Le roman d'un jeune homme pauvre (Play)
Chapter 46
M. DE BEVALLAN, LE DOCTEUR DESMARETS, MADAME LAROQUE, MADAME AUBRY, MADEMOISELLE HELOUIN, ALAIN, près de la porte au fond.
Tous paraissent inquiets et préoccupés.
MADAME LAROQUE.
Elle est sortie à cheval, dites-vous, Alain?
ALAIN.
Oui, Madame.
MADAME LAROQUE.
Seule?
ALAIN.
Seule.
MADAME LAROQUE.
A quelle heure?
ALAIN.
Vers quatre heures et demie, Madame.
BEVALLAN.
Mais mademoiselle Marguerite ne comptait-elle pas aller ce soir à ce bal chez madame de Castennec?
MADAME LAROQUE.
Mon Dieu, oui! et c'est ce qui rend ce retard encore plus inexplicable... Je vous assure que je meurs d'inquiétude.
DESMARETS.
Tranquillisez-vous, Madame, vous savez que mademoiselle Marguerite prolonge quelquefois ses promenades fort tard.
MADAME LAROQUE.
Jamais jusqu'à la nuit!... Mais ne peut-on savoir de quel côté elle est allée?
MADEMOISELLE HELOIN.
Si l'on demandait à M. Odiot... Il pourrait peut-être...
MADAME LAROQUE.
Vous avez raison, mon enfant... Alain, dites à M. Odiot que je le prie de venir.
ALAIN.
Madame, M. Odiot est lui-même sorti à cheval cette après-midi, et il n'est pas rentré.

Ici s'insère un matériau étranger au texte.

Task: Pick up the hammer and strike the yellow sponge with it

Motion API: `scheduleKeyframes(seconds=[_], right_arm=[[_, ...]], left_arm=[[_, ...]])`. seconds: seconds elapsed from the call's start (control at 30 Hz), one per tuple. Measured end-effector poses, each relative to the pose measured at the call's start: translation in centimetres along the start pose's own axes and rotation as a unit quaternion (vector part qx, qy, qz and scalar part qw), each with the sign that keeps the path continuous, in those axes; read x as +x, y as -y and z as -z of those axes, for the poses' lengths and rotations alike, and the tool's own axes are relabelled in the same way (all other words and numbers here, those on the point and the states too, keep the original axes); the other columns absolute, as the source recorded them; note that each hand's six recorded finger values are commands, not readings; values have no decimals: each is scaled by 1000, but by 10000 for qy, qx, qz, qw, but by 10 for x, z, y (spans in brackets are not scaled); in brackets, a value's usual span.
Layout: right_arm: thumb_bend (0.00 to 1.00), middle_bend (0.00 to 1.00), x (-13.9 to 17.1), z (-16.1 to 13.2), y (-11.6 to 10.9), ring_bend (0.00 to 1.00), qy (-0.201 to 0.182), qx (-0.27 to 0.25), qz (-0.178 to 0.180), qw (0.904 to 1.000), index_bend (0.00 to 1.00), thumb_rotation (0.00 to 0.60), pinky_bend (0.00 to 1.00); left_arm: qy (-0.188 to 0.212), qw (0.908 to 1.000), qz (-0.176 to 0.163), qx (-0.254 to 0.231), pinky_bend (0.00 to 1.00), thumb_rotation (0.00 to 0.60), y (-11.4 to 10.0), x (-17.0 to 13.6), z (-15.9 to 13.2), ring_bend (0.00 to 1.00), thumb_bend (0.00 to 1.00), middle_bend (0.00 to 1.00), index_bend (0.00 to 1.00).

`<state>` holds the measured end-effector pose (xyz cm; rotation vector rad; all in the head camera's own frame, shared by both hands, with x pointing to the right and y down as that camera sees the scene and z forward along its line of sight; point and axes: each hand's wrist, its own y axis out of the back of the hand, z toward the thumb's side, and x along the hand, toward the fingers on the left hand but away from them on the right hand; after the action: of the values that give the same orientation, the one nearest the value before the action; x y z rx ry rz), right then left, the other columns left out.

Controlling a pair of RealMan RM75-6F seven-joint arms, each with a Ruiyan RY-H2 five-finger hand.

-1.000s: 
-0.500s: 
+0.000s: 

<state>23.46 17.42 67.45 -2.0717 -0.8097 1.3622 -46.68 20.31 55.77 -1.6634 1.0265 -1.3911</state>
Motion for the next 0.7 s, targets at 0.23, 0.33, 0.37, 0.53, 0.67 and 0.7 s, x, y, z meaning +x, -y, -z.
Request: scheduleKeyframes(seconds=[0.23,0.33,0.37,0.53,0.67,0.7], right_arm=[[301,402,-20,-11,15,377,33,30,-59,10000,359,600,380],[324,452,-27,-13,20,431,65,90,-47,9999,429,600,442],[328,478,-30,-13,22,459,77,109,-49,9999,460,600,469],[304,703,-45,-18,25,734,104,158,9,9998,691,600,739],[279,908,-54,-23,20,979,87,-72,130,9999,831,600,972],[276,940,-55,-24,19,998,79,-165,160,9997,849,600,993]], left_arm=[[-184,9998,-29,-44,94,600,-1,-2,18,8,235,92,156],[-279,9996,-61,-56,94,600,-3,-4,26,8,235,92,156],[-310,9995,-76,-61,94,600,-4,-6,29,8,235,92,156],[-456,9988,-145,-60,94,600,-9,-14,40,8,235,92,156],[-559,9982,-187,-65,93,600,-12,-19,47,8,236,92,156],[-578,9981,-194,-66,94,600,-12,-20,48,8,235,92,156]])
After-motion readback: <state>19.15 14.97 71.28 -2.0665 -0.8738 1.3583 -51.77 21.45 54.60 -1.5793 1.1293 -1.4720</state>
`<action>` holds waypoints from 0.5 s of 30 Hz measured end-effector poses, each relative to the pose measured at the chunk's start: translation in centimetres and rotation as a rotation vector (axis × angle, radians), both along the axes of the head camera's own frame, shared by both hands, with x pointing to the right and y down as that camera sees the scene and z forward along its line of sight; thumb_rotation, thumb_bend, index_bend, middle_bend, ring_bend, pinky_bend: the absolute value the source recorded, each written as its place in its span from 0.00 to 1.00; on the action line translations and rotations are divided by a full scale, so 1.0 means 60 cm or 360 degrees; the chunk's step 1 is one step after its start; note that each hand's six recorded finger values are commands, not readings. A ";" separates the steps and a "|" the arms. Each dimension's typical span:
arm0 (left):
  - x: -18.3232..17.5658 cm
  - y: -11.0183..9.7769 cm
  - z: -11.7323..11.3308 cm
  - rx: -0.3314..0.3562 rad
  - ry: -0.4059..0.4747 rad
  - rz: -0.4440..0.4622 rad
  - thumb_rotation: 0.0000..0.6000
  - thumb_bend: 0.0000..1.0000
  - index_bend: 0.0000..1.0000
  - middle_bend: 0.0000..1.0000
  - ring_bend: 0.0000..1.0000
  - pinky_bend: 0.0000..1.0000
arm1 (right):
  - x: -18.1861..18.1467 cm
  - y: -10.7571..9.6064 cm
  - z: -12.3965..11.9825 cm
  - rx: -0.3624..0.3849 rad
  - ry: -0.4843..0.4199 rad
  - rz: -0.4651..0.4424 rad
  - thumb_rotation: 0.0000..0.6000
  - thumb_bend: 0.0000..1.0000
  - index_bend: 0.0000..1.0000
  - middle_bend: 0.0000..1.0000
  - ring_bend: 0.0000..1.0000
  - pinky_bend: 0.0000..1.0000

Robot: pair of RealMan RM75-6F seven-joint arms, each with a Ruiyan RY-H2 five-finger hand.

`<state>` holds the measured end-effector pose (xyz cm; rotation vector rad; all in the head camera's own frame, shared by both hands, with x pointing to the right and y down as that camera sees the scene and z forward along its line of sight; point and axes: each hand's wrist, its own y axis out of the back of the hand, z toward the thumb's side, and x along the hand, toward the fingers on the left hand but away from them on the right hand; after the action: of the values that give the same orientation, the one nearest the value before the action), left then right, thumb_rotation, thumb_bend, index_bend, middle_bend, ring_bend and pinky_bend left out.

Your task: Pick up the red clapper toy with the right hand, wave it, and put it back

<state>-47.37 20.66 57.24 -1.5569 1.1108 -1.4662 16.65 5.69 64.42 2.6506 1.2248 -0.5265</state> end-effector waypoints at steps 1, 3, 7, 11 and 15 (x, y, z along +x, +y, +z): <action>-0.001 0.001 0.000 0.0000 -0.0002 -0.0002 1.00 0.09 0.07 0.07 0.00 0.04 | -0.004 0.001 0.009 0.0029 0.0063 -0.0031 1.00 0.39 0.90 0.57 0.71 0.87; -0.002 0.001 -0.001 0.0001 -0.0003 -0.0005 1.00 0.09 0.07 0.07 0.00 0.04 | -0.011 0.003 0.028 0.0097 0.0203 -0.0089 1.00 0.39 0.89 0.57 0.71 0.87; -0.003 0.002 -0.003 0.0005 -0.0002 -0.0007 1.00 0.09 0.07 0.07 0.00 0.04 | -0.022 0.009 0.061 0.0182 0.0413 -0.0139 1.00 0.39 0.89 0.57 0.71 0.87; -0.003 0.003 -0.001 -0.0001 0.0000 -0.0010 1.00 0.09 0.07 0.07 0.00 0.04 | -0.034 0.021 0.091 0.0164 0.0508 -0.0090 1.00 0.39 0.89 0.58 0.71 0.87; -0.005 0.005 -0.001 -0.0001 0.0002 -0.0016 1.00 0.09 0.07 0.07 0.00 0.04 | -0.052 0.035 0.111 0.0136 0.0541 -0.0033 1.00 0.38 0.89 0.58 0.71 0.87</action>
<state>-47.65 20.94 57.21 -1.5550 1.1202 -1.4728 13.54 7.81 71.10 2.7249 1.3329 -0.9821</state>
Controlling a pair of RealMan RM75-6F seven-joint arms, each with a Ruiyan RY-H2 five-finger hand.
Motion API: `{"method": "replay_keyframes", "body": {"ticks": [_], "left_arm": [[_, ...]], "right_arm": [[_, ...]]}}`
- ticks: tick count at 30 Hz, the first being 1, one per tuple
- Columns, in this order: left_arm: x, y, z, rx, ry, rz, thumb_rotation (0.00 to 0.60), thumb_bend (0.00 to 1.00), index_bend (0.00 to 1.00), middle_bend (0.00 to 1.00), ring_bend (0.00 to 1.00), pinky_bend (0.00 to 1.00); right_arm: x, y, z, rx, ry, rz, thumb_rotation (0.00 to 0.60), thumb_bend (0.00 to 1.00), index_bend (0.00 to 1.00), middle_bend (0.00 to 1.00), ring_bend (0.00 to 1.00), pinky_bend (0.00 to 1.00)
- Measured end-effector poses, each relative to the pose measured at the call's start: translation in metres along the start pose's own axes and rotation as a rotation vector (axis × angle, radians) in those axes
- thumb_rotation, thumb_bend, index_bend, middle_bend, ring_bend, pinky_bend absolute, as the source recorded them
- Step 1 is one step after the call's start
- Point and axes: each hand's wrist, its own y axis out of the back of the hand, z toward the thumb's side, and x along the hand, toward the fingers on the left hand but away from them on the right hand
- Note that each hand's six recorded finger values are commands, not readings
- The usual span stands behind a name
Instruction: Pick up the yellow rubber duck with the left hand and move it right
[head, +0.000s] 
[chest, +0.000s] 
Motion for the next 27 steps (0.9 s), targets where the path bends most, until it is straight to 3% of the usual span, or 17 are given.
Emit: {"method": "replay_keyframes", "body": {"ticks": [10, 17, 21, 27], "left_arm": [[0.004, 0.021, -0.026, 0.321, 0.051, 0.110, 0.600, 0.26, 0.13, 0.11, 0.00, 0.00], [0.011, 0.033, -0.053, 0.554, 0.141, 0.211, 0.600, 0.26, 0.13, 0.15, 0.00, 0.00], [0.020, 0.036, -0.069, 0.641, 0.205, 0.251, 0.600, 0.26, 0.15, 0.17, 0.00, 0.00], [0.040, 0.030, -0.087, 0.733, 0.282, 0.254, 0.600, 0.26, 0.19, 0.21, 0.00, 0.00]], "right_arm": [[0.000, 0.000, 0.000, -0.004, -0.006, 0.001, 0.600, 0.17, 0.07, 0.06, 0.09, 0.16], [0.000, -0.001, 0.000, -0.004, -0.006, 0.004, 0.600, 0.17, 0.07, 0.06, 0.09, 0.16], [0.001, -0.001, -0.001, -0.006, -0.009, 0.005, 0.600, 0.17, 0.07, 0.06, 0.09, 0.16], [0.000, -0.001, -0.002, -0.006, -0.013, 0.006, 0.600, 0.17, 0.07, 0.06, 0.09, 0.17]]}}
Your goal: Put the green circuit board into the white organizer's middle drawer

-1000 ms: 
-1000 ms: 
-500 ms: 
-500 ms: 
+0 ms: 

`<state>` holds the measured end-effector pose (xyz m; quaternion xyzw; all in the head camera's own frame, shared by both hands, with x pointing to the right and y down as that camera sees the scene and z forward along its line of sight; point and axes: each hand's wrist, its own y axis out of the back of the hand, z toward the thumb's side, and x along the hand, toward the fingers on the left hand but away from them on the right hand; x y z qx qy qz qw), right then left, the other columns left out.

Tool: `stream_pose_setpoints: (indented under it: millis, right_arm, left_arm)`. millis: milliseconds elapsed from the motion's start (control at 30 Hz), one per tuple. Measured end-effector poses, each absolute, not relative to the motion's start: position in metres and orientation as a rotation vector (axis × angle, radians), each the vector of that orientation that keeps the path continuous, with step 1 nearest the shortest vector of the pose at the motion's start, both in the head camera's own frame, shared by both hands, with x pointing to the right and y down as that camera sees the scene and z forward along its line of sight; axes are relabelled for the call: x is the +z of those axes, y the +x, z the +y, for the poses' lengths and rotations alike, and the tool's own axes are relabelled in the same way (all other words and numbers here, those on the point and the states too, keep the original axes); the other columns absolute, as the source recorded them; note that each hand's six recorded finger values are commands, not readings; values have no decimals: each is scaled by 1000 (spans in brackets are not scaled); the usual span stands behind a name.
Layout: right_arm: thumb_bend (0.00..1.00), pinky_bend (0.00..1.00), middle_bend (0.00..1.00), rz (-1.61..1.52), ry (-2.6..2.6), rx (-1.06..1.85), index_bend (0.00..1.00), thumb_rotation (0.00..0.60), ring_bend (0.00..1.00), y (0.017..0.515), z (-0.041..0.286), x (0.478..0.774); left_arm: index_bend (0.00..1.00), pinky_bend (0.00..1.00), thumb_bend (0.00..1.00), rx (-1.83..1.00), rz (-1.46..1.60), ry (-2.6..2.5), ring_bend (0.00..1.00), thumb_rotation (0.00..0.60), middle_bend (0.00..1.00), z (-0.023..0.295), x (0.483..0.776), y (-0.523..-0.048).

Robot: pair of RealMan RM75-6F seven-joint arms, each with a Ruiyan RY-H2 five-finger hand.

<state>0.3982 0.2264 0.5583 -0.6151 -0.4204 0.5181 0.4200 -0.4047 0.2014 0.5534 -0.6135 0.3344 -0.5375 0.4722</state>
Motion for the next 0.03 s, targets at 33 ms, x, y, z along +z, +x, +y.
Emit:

BEVALLAN, avec une nuance de soupçon.
Ah! et à quelle heure est-il sorti, M. Odiot?
ALAIN.
Mais... un peu avant quatre heures, je crois.
BEVALLAN.
Ah! (Il échange un regard avec mademoiselle Hélouin et madame Aubry.)
MADAME LAROQUE, préoccupée, à part.
Mon Dieu! quelle idée!... (Un silence d'embarras: Maxime paraît tout à coup au fond. Il est très-pâle: il a sur le front quelques gouttes de sang.)